[Start of Attachment]
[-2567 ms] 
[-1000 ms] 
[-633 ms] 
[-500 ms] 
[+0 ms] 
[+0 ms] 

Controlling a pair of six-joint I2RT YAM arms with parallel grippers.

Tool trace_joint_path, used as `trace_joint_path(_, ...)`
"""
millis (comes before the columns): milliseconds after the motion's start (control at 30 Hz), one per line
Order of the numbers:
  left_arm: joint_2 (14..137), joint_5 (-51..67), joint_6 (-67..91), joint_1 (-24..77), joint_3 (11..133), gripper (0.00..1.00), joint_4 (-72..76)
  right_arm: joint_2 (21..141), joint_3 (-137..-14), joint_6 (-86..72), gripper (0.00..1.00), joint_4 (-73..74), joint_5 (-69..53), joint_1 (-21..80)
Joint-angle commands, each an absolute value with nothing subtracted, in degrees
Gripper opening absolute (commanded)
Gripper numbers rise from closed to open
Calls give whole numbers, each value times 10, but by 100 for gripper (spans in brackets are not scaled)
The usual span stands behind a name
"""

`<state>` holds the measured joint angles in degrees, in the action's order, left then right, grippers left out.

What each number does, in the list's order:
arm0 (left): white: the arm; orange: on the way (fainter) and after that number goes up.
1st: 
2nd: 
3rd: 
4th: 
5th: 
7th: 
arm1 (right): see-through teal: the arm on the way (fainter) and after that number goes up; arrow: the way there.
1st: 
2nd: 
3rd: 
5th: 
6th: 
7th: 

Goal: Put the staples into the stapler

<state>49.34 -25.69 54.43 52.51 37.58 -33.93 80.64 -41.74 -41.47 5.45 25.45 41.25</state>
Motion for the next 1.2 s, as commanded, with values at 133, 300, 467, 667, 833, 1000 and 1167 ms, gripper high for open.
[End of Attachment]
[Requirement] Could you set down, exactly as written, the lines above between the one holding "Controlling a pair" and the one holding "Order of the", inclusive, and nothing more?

[Answer to this task]
Controlling a pair of six-joint I2RT YAM arms with parallel grippers.

Tool trace_joint_path, used as `trace_joint_path(_, ...)`
"""
millis (comes before the columns): milliseconds after the motion's start (control at 30 Hz), one per line
Order of the numbers:

No further work remains on the exercise.